We all knew this, of course. Sting’s lyrics could occupy us for several weeks, if we wished:

“Peeking through your windows
Hiding in your bushes
Intercepting your mail
I’ll be watching you…”

Today’s focus is on the lesser known Wang Chung. If you’ve seen the Blender/VH-1 “50 Crappy-Assest Songs” (or whatever they called it), then you’re familiar with their hit record “Everybody Have Fun Tonight,” which was so horrible that it sank all the way to #3 on the countdown, and the hosts spent about 25 minutes crushing it.

They covered the strange video, where they filmed each of the singers doing the chorus and then spliced them together, frame by frame, in Nausea-Vision; they mentioned that, for a party song, the singers were awfully somber. Of course, they mentioned the weird lyric – “Everybody wang chung tonight.” But they never mentioned the oddest thing about it: we are repeatedly urged to wang chung during the song; we are never told how. One of the backup singers, fed up about two-thirds through the song, even asks, “Does anyone know what a wang chung is?” He’s so confused he doesn’t even know if it’s a verb or a noun.

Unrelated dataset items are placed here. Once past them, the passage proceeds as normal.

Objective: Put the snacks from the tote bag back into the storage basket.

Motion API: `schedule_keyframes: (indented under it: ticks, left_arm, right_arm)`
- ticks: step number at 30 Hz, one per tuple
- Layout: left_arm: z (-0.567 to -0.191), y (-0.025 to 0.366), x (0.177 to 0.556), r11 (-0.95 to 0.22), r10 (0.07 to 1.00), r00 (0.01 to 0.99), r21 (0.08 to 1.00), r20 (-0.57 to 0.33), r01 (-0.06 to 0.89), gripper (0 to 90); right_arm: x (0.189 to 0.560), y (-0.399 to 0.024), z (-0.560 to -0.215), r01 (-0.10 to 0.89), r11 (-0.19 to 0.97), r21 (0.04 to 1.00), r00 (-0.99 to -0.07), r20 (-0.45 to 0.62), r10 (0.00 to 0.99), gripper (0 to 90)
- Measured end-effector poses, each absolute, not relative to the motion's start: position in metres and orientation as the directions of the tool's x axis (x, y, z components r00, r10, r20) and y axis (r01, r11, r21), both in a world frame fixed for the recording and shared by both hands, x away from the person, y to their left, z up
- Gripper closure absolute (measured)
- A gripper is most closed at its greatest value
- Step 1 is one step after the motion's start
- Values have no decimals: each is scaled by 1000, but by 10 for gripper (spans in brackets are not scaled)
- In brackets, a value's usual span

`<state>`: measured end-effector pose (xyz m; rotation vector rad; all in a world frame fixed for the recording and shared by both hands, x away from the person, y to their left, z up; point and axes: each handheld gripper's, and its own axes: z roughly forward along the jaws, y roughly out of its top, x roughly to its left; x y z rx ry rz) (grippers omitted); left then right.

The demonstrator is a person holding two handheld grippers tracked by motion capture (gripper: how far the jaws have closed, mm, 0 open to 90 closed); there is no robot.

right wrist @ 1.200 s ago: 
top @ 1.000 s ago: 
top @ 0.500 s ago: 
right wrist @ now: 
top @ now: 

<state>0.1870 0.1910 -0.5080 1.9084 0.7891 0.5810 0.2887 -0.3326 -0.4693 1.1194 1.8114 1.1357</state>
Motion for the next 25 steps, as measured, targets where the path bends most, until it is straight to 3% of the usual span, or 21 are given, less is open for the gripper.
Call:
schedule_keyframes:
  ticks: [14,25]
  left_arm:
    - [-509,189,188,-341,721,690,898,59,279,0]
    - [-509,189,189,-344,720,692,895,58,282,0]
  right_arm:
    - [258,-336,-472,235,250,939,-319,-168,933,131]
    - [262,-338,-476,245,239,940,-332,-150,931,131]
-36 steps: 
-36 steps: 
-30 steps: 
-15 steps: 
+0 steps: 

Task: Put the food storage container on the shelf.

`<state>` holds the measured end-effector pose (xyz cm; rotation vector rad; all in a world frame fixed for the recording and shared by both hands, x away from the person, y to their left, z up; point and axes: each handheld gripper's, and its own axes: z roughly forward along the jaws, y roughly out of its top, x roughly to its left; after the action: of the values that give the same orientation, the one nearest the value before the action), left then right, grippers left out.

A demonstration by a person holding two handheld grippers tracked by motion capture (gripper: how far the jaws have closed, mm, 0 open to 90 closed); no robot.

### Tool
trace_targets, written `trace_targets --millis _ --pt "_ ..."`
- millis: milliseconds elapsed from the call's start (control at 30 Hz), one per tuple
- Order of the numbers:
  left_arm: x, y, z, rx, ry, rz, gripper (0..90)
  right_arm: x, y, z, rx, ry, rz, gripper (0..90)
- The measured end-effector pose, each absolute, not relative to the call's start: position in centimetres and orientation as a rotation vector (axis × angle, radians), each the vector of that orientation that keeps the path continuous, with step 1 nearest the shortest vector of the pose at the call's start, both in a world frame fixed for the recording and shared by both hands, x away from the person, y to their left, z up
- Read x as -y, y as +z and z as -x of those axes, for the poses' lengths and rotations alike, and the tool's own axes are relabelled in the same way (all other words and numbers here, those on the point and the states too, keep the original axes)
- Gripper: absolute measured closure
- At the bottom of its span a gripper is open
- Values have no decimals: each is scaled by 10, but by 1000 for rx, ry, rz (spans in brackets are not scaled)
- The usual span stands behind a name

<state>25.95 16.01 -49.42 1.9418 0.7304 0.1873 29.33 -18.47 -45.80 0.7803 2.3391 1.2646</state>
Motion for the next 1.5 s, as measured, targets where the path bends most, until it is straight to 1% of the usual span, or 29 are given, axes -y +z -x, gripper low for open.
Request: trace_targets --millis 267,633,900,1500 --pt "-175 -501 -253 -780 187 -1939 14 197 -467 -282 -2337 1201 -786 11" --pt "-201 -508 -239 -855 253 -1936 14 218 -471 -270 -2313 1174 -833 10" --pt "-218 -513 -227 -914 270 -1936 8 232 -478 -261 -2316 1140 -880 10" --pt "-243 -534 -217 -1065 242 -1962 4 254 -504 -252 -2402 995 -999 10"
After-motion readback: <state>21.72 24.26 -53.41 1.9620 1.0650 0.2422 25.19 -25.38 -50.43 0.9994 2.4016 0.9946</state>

In other words, the band is insisting we perform an act that they themselves cannot define – but they’ve named themselves after the term anyway.

All this is more felt than heard upon a casual listen, but it’s there, wearying the mind and nagging the soul; part of the reason, I suppose, that I always preferred “Dance Hall Days.” Not that it was ever a great song. “Come Dancing” blows it right out of the water, and then floats the pieces just to have the fun of sinking them, one by one. But it wasn’t played into the ground like many other 80s hits, and it had that pretty synth bit at the beginning of the chorus, so I always had a little smile for the tune.

Picked it up on an 80s compilation the other day, and popped it into the best sound system I own – my car – and paid more attention this time. First verse was odd, but oh well… and then came the second verse:

“Take your baby by the hair
Pull her closer, there there there.”

…uh…

“Then take your baby by the ears
And play upon her darkest fears…”

…the hell?!??!

Yup, that’s what they say. Apparently “wang chung” means “psychological torment.” THEY NAMED THE BAND THIS. (The name “Sadist Minstrels” must have been taken.) And at the end we’re told, “You need her and she needs you.”

What the blazes kind of a relationship is this? Did they hear “Wrapped Around My Finger” and decide that it didn’t go far enough? I mean, the rest of the song is more bizarre than anything else – in her mouth, an amethyst?? – but this is off-the-charts. It’s like the guys sat around and said to themselves, “We need a good, romantic wife-beating ballad. Let’s take this Russian novel and set it to that leftover Spandau Ballet riff you’ve been fooling with.” The album must have been called “You Make Me Hit You.”

I’m deleting from the shuffle… and backing… slowly… away.